Excessive lipid biosynthesis is considered to be a hallmark of metabolic deregulation in cancer cells. In line with this, increased cellular membrane cholesterol levels are thought to induce intracellular hypoxia by generating membrane resistance and reducing oxygen permeability. Insulin-induced genes including insulin-induced gene 1 (INSIG1) are major modulators of cholesterol and fatty acid biosynthesis in hepatocytes. However, little is known about the molecular function of INSIG1 in hepatocellular carcinoma (HCC). The aim of this study was to characterize the regulation of INSIG1 expression and function under hypoxic and normoxic conditions in HCC in vitro and in vivo.

Methods:

Human HCC cell lines (PLC, Hep3B, HepG2, and Huh-7) and primary human hepatocytes were used for expression and functional analyses. Patient-derived samples of HCC and corresponding non-tumorous liver tissues (CNTLT) were used for in vivo validation of gene expression patterns. Gene expression levels were assessed by qRT-PCR and Western blot analyses. Hypoxic conditions were established by treating HCC cells with the hypoxia-mimicking agent desferrioxamine (DFX) or by culturing cells under low (< 1%) oxygen levels. Functional in vitro assays were performed after siRNA-mediated knockdown of target genes.

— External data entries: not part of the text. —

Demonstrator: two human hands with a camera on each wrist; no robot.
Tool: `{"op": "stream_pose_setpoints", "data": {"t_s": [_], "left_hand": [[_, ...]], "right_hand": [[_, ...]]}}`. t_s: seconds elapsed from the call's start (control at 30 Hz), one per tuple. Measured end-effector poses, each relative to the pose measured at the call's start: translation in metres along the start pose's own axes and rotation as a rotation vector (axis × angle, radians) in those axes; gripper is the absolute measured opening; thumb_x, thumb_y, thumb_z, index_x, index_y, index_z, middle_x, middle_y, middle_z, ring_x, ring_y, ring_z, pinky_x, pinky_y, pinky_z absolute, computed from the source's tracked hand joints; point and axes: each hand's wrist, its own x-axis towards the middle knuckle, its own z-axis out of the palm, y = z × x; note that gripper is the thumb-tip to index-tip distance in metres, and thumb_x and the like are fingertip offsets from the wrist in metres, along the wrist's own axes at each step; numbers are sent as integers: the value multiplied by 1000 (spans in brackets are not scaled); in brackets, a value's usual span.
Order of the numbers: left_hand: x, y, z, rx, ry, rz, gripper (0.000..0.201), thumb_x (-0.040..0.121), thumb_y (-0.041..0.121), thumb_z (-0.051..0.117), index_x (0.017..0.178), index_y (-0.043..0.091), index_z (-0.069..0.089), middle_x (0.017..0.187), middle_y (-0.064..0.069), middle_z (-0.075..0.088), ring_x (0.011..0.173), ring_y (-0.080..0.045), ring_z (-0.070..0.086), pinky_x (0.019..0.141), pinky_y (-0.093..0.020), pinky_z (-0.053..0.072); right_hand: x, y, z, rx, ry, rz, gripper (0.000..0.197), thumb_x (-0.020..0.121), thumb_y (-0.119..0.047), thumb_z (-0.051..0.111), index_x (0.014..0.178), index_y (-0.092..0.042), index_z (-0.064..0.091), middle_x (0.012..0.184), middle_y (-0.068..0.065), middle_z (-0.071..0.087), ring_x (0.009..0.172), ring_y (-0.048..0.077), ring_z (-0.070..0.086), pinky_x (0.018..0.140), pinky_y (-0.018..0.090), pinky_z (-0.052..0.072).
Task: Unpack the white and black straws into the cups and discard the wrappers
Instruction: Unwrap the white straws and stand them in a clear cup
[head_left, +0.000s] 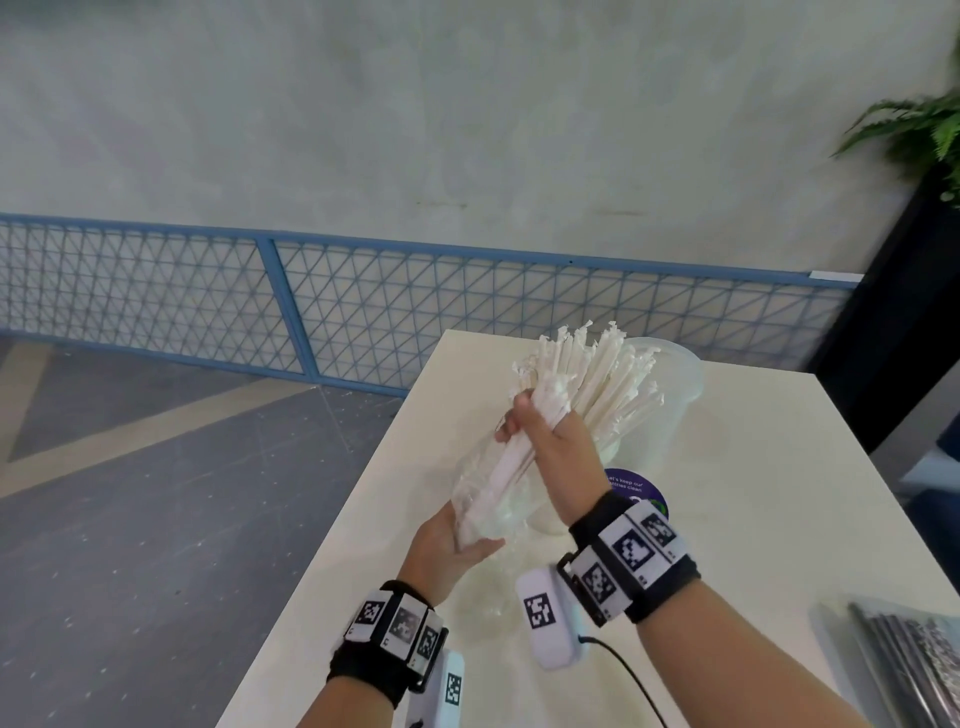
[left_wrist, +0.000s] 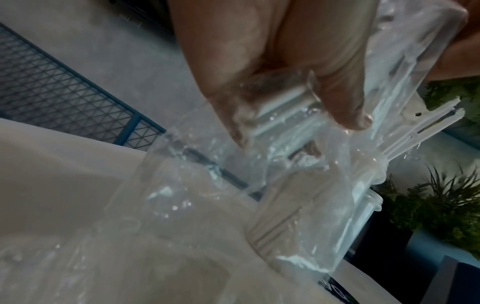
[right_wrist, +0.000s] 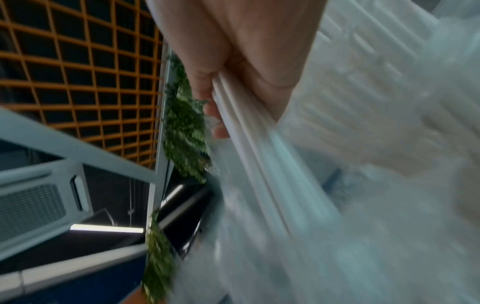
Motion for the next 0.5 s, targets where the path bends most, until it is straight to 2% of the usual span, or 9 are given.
{"op": "stream_pose_setpoints", "data": {"t_s": [0.1, 0.13, 0.2, 0.27, 0.33, 0.4, 0.43, 0.47, 0.5], "left_hand": [[6, 0, 1, -30, 8, 0, 58, 64, 33, 75, 117, 17, 58, 109, 3, 69, 102, -8, 63, 90, -25, 49], [7, 2, 2, -42, 5, 3, 57, 64, 31, 76, 116, 16, 58, 108, 2, 69, 102, -10, 63, 90, -23, 49], [8, 6, 5, -43, 5, 5, 48, 69, 21, 79, 112, 15, 59, 103, 2, 69, 97, -10, 64, 82, -14, 48], [9, 6, 6, -42, 5, 4, 42, 71, 16, 79, 108, 18, 58, 99, 4, 68, 95, -9, 63, 80, -13, 48], [9, 4, 5, -45, 18, -22, 38, 71, 14, 78, 102, 21, 59, 95, 4, 67, 92, -14, 64, 82, -23, 50], [10, -1, 1, -75, 56, -54, 29, 72, 7, 76, 90, 21, 59, 83, 1, 64, 79, -16, 62, 75, -20, 50], [10, -1, 0, -100, 76, -73, 26, 73, 3, 74, 87, 20, 59, 77, -2, 62, 71, -14, 61, 72, -18, 49], [10, -1, -2, -126, 100, -92, 25, 74, 0, 72, 85, 18, 59, 72, -5, 63, 65, -14, 61, 72, -21, 50], [10, -1, -4, -157, 126, -107, 22, 75, -2, 70, 83, 15, 59, 69, -7, 65, 62, -16, 60, 75, -29, 50]], "right_hand": [[6, -7, -11, 192, 26, 14, 20, 95, -17, 51, 75, -16, 57, 62, -6, 57, 69, 17, 59, 79, 35, 48], [7, -7, -13, 168, 7, 11, 19, 93, -17, 54, 75, -18, 58, 61, -6, 59, 70, 18, 60, 81, 39, 47], [7, -4, -16, 91, -36, 15, 22, 89, -24, 58, 67, -27, 59, 60, -7, 60, 73, 22, 56, 83, 50, 44], [8, -10, -18, 80, -9, -5, 26, 90, -25, 53, 64, -27, 59, 60, -8, 55, 71, 22, 50, 84, 54, 43], [13, -28, -26, 145, 85, -28, 22, 96, -20, 48, 75, -18, 55, 64, -2, 50, 65, 17, 49, 75, 37, 49], [21, -49, -40, 154, 179, -77, 21, 97, -20, 44, 79, -10, 48, 66, 2, 47, 60, 12, 49, 63, 22, 49], [26, -58, -47, 137, 208, -124, 23, 97, -21, 43, 77, -11, 47, 66, 2, 46, 60, 12, 48, 60, 20, 47], [30, -65, -54, 127, 230, -174, 26, 98, -22, 43, 74, -12, 46, 65, 2, 46, 61, 14, 48, 59, 20, 46], [34, -71, -58, 120, 246, -220, 28, 98, -22, 43, 72, -14, 46, 63, 1, 46, 61, 16, 47, 59, 21, 44]]}}
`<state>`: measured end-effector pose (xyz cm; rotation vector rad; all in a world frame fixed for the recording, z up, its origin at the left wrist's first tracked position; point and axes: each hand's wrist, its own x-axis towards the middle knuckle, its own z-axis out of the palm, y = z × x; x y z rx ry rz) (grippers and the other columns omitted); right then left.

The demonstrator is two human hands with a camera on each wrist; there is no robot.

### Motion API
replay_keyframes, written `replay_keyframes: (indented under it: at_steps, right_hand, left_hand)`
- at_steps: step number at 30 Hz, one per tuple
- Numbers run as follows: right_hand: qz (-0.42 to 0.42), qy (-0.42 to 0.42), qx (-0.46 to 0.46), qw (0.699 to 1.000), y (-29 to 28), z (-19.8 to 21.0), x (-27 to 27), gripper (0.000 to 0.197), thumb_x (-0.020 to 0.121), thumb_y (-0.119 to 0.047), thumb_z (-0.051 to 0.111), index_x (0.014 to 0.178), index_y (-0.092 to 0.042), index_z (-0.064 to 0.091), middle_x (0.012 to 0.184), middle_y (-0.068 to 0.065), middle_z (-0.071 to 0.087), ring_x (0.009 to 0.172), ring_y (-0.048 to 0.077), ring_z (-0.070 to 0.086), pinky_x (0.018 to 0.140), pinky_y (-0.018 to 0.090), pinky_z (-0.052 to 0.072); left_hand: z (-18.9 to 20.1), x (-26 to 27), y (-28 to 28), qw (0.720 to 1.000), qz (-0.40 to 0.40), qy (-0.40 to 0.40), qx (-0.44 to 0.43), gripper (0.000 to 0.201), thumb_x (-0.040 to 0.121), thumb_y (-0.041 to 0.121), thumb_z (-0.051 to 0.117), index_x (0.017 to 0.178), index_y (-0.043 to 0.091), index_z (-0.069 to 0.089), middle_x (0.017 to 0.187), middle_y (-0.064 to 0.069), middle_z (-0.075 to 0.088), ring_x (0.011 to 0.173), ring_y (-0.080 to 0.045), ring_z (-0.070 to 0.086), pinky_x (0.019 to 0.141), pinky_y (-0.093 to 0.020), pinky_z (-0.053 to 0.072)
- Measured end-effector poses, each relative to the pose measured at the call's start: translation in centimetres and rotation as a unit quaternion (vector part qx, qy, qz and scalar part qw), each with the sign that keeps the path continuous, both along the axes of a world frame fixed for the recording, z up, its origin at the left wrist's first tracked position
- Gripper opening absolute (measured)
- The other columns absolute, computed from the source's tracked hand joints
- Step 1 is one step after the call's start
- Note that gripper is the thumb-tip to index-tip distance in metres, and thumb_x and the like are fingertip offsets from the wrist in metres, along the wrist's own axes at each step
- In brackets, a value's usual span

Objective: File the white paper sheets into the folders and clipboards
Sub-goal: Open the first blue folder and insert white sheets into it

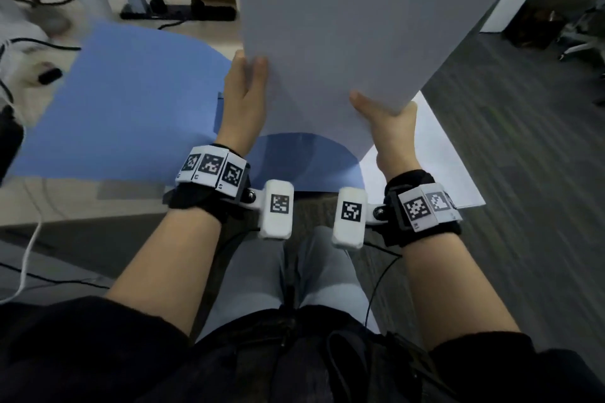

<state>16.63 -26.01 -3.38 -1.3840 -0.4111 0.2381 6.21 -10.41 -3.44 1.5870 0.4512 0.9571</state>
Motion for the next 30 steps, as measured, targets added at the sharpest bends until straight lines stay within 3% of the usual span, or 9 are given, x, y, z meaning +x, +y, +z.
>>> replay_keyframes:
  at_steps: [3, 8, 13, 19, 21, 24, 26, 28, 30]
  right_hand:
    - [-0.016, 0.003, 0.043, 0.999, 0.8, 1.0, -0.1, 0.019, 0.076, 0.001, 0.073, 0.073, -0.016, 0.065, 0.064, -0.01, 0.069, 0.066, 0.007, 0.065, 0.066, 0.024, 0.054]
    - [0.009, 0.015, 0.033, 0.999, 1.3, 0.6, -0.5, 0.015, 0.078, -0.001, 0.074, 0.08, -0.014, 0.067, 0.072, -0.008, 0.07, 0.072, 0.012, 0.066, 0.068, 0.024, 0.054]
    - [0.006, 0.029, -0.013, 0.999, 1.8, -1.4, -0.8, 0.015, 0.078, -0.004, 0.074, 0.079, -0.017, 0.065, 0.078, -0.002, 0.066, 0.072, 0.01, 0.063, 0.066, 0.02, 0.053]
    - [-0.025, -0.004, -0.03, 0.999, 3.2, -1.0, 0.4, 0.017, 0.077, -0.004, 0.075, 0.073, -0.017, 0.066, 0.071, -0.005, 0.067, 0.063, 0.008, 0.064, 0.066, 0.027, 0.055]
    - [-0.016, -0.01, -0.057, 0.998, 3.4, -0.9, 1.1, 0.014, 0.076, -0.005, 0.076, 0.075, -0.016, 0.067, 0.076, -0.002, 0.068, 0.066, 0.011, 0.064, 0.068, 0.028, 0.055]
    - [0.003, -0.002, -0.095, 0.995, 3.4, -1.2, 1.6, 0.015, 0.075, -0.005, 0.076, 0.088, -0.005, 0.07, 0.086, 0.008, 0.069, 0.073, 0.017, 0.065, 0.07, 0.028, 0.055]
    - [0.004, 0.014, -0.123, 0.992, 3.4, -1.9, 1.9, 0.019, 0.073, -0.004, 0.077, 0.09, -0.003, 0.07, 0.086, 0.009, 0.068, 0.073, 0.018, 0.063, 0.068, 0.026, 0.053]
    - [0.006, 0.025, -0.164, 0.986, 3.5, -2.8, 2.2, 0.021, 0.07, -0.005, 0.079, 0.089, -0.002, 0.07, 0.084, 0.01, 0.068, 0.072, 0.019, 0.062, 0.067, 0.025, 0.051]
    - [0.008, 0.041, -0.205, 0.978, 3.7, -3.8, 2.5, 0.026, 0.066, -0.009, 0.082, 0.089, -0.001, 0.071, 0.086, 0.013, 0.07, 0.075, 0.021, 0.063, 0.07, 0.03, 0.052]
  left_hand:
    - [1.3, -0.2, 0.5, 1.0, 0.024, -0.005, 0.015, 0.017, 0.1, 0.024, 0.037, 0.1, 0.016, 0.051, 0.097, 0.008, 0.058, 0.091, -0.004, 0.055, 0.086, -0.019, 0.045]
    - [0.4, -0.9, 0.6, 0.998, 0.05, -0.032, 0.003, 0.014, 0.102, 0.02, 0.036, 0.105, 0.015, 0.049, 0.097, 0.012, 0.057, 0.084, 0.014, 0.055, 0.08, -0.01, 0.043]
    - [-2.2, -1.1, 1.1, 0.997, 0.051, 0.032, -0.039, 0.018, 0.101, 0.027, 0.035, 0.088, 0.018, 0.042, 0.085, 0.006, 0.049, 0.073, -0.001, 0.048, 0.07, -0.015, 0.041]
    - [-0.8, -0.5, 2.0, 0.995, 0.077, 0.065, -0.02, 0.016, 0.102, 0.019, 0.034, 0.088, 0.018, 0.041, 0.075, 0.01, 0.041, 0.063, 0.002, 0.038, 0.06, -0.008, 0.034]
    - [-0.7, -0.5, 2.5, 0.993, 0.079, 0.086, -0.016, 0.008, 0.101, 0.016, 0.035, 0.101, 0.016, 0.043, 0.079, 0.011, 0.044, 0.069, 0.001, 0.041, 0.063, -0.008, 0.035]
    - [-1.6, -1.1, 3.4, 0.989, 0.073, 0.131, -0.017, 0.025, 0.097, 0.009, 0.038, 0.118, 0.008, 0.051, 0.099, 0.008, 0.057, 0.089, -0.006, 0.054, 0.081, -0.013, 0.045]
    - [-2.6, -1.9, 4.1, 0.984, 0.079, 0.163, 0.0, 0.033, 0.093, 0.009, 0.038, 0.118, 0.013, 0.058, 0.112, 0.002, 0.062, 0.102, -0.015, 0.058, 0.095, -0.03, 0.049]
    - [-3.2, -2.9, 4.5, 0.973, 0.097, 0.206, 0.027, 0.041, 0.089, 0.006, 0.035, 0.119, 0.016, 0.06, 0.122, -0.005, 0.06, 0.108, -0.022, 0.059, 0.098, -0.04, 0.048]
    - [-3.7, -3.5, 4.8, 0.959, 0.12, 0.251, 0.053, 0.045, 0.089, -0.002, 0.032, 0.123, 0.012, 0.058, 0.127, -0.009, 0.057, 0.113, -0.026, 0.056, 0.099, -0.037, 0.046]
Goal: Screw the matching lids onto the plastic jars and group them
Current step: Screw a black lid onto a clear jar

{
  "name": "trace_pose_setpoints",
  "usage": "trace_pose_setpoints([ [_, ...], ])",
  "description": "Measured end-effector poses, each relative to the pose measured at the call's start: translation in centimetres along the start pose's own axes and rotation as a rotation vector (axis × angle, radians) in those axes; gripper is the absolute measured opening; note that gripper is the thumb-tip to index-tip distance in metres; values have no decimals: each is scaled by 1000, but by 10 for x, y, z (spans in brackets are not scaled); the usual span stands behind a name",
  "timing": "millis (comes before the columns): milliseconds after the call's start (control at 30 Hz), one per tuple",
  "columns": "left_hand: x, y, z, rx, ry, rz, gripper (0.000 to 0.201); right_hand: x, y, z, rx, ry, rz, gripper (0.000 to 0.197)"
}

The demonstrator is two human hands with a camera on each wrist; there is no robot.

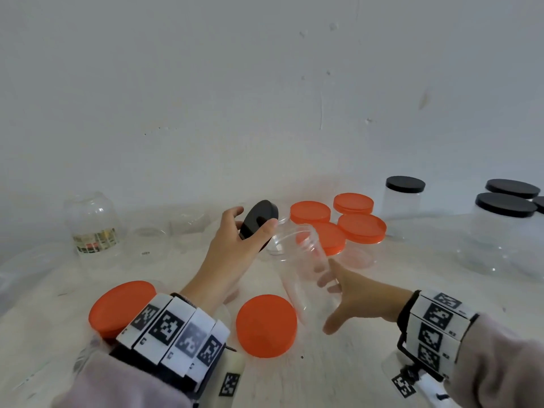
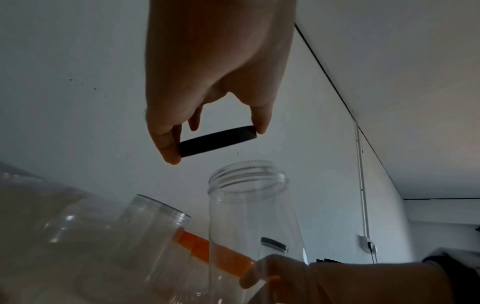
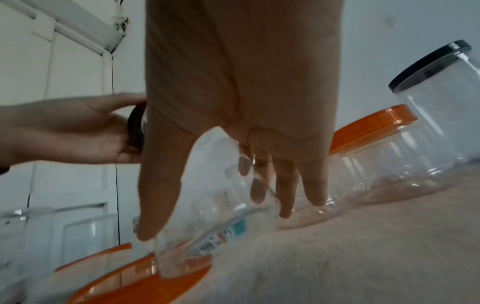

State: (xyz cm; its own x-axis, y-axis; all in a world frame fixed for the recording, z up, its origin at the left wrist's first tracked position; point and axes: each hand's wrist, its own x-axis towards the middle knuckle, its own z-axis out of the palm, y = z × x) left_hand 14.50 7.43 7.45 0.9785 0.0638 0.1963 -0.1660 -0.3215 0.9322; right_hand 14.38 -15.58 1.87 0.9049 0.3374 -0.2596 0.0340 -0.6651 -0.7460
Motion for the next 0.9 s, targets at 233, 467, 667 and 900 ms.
trace_pose_setpoints([
  [233, -5, 4, 21, 62, -148, 44, 82, 4, 18, -1, -2, -7, 26, 113],
  [467, -9, 11, 35, 67, -274, 112, 74, -4, 14, -15, 154, 65, -69, 109],
  [667, -8, 21, 48, 186, -362, 211, 78, -5, 7, -10, 197, 120, -169, 96],
  [900, -2, 25, 59, 304, -398, 259, 80, -5, 8, -7, 211, 105, -185, 78],
])
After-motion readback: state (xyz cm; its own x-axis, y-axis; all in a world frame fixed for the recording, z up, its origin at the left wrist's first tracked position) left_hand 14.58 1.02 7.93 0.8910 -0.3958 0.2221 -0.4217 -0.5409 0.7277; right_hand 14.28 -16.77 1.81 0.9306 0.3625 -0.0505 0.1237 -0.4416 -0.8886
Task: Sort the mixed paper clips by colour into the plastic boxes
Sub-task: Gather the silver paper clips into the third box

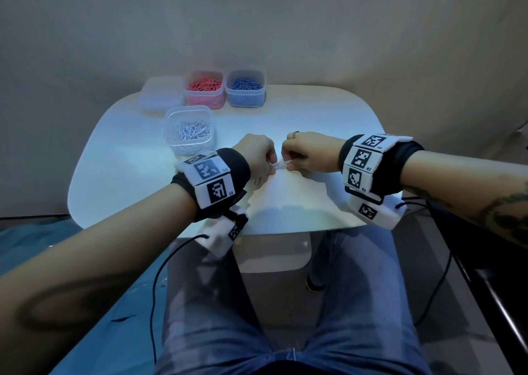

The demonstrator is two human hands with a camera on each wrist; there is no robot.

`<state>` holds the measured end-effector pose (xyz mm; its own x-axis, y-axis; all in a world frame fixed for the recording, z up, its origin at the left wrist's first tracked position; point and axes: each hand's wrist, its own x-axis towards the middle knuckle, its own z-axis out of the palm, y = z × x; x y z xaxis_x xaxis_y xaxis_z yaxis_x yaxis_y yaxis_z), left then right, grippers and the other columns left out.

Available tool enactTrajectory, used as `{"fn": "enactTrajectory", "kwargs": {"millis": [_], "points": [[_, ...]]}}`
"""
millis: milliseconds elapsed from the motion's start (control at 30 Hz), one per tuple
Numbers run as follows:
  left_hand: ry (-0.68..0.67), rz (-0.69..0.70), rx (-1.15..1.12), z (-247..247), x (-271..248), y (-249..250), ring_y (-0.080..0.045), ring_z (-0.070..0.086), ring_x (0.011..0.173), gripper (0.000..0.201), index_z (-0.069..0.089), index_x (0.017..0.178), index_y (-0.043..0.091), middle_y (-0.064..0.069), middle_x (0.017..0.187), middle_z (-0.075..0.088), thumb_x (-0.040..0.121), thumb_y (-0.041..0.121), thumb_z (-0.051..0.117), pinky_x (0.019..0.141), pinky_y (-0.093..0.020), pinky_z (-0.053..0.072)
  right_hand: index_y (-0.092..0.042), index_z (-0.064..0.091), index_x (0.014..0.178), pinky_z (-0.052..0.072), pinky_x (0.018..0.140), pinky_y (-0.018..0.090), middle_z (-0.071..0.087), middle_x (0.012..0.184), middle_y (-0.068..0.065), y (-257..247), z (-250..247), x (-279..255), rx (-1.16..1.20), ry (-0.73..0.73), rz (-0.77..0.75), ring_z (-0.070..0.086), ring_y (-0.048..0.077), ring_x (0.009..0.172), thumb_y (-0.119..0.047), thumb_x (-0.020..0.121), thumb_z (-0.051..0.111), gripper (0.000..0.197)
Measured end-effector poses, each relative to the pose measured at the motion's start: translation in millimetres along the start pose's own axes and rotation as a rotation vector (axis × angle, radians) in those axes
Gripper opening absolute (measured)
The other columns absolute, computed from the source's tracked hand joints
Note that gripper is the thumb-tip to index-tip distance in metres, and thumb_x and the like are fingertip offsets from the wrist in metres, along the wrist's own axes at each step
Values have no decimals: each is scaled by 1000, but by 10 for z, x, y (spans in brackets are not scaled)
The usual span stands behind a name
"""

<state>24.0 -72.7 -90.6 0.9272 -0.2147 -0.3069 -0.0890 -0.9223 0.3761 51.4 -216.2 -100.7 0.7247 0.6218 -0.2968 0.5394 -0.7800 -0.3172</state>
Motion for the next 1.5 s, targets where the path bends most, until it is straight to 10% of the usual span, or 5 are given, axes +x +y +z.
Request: {"fn": "enactTrajectory", "kwargs": {"millis": [400, 633, 933, 1267, 1500], "points": [[42, 43, 33, -48, 10, -73, -22, 52, 103, 17, 60, 104, 4, -10, 110, 61, 92, 15, 54, 77, -23, 35, -10, 52, 92, 29, 60, 21, 48, 82, -2, -19, -319, -104, 159, 93, 60, 40, 16, 80, -20, 93, 52, 10], [130, 39, -324, -334, -311, -378, -7, 40, 59, 18, 49, 74, 17, 9, 64, 43, 89, 15, 60, 49, -12, 30, -22, 44, 68, 36, 44, 4, 43, 68, -9, -508, -645, 316, 421, 251, 10, 37, 1, 57, -20, 90, 58, 26], [355, -191, -383, -846, -542, -1093, -18, 49, 72, 22, 52, 69, 22, 3, 69, 52, 81, 16, 69, 67, -25, 41, -16, 49, 61, 38, 36, 4, 54, 60, -3, -1172, -499, 985, 273, 127, -35, 55, 4, 54, -12, 86, 62, 29], [182, -262, 140, -769, -115, -844, -25, 56, 94, 26, 67, 106, 3, -12, 111, 65, 80, 7, 69, 76, -26, 38, 5, 63, 99, 44, 41, 9, 57, 65, 3, -332, -684, 322, 629, 342, 175, 56, -6, 40, -4, 88, 57, 15], [409, -40, 93, -646, -244, -549, -23, 52, 85, 18, 63, 95, 11, -9, 100, 60, 78, 8, 69, 72, -29, 38, -4, 60, 105, 46, 53, 19, 65, 90, 7, -23, -249, -167, 145, -20, 306, 61, 18, 70, -23, 83, 67, 30]]}}
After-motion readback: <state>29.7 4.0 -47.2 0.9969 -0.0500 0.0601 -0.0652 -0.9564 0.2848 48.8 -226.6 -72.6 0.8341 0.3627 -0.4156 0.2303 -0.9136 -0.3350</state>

Functional experiments included Boyden chamber migration assays, clonogenicity assays, and real-time cell proliferation assays.

Results:

INSIG1 mRNA levels were significantly downregulated in HCC cell lines and patient-derived HCC tissue samples as compared to matched non-cancerous controls. Intracellular hypoxia resulted in strong repression of INSIG1 mRNA levels in HCC cell lines. Si-RNA-mediated knockdown of INSIG1 expression strongly enhanced migration of HCC cells under hypoxic conditions. However, this effect on HCC cell migration was not observed under normoxic conditions. In silico survival analyses revealed that low INSIG1 expression levels were associated with a poor prognosis for HCC patients.

Conclusions:

INSIG1 was found to be strongly downregulated in HCC in vivo and in vitro. Moreover, hypoxia even further suppressed INSIG1 expression and inhibition of INSIG1 induced migration of HCC cells. Our findings suggest that INSIG1 is a potential novel tumor suppressor in HCC.